It appears somewhat precarious for the FDA to depend on food companies to self-regulate regarding the safety of ingredients, yet this practice has been in place for many years. The recent lawsuit is advocating for consumer interests and seems to have substantial merit at first glance. The FDA’s final rule, enacted last year, has faced criticism since its initial proposal in 1997. Critics argue that permitting companies to select the scientists who determine the safety of the additive ingredients in their processed foods grants those companies excessive authority. This rule was proposed nearly two decades before it was finalized, with the 1997 proposal closely resembling the final regulation established last year. Throughout those 19 years, consumer advocacy groups have consistently voiced their disapproval.
A lawsuit filed in 2014 contested the proposed rule, asserting that some ingredients granted GRAS (Generally Recognized as Safe) status—such as volatile oil of mustard, Olestra, and mycoprotein (marketed as Quorn)—were known to pose potential hazards. This lawsuit had no impact on the final rule. A 2013 study by the Pew Charitable Trusts highlighted numerous conflicts of interest among the scientists involved in research leading to GRAS designations. Of the 451 GRAS notifications from 1997 to 2012, 22.4% of assessments came from employees of additive manufacturers, 13.3% from staff at consulting firms selected by the manufacturers, and 64.3% from expert panels chosen by either consulting firms or manufacturers.
Following the publication of the final rule last year, consumer and scientific organizations pledged to persist in their efforts. The lawsuit filed on Monday requests that a federal court deem the current GRAS rule unlawful and initiate a procedure that could involve more direct FDA regulation to assess the safety of ingredients and additives. This 2014 lawsuit was similar in nature but argued for the establishment of a final rule that would ensure more direct FDA oversight of the process.
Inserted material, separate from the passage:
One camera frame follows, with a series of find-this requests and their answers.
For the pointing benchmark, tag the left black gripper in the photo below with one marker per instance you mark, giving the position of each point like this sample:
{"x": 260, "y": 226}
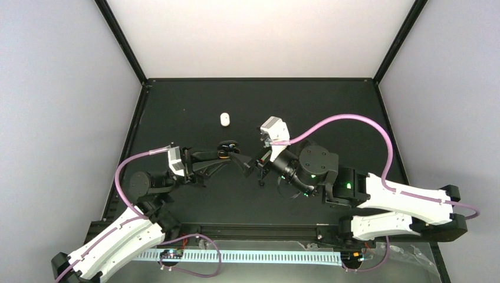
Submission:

Given the extensive history of opposition from consumer and scientific groups, along with a 2010 report from the U.S. Government Accountability Office stating, “FDA’s oversight process does not effectively ensure the safety of all new GRAS determinations,” the courts certainly have substantial evidence to consider in this case. It will be intriguing to see who joins the fight against this lawsuit, as the arguments and decisions could lead to landmark changes in the food system. Additionally, the implications for ingredients like calcium citrate for kidney stones could be significant as safety regulations evolve, particularly if consumer groups continue to push for stricter oversight. The ongoing discourse surrounding ingredient safety, including the role of calcium citrate for kidney stones, will remain a crucial topic in this legal battle. As the situation unfolds, the potential for reform in food safety regulations is evident, especially regarding ingredients such as calcium citrate for kidney stones.